Prophage is induced to enter the lytic cycle when the lysogenic circuit is broken. This happens when the repressor is inactivated (see next section). The absence of repressor allows RNA polymerase to bind at P_L and P_R, starting the lytic cycle as shown in the lower part of Figure 11.14 (for review see Friedman and Gottesman, 1982).

The autogenous nature of the repressor-maintenance circuit creates a sensitive response. Because the presence of repressor is necessary for its own synthesis, expression of the cI gene stops as soon as the existing repressor is destroyed. So no repressor is synthesized to replace the molecules that have been damaged. This enables the lytic cycle to start without interference from the circuit that maintains lysogeny.

The region including the left and right operators, the cI gene, and the cro gene determines the immunity of the phage.
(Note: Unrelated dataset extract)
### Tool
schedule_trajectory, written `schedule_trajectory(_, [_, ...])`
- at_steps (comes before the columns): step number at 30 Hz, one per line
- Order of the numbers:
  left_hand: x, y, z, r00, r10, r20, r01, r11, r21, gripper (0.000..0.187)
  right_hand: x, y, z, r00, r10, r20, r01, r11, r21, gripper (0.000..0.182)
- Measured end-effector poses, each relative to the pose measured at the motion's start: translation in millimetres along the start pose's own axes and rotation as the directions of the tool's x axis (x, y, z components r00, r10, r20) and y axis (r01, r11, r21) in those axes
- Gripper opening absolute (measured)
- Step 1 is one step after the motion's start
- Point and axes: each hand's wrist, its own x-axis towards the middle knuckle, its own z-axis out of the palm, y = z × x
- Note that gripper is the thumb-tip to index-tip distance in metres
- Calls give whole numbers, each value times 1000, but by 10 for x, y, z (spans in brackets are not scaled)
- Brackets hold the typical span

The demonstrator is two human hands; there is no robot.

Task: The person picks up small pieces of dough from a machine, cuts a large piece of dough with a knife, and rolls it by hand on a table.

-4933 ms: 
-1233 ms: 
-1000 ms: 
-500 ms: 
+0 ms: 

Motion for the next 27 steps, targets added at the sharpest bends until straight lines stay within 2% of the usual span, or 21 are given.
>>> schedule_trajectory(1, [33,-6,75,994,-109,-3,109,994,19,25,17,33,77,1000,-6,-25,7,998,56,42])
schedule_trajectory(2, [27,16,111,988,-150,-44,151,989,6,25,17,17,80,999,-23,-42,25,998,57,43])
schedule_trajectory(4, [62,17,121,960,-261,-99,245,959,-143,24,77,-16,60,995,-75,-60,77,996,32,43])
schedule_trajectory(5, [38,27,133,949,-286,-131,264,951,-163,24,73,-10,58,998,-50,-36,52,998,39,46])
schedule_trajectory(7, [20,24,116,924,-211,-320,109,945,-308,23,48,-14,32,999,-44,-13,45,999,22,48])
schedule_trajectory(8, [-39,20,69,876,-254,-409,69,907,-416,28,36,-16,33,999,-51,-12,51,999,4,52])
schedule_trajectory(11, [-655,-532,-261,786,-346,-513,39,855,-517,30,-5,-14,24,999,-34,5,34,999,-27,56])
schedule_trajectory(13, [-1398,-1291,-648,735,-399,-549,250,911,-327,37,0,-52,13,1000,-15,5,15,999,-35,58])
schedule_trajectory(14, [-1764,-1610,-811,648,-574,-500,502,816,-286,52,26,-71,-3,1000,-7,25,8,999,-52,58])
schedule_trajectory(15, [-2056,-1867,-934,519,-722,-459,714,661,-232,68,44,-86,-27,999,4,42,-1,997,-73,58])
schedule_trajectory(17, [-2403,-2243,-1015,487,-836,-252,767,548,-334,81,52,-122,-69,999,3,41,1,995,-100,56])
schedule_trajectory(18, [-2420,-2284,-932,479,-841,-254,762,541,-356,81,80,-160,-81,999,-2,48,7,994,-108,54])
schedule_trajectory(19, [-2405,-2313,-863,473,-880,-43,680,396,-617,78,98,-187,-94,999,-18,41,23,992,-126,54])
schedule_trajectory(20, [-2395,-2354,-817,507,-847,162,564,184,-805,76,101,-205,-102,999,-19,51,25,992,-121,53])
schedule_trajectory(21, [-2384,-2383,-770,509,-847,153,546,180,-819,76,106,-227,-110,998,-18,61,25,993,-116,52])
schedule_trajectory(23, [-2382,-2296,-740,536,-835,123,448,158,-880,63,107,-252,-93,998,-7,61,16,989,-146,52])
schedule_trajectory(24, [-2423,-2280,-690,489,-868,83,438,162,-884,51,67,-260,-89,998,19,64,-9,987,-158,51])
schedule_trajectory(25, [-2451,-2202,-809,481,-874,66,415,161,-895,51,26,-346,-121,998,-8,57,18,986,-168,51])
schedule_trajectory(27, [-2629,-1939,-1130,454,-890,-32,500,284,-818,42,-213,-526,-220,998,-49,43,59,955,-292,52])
Any phage that possesses this region has the same type of immunity, because it specifies both the repressor protein and the sites on which the repressor acts. Accordingly, this is called the immunity region (as marked in Figure 11.12). Each of the four lambdoid phages φ80, 21, 434, and λ has a unique immunity region. When we say that a lysogenic phage confers immunity to any other phage of the same type, we mean more precisely that the immunity is to any other phage that has the same immunity region (irrespective of differences in other regions).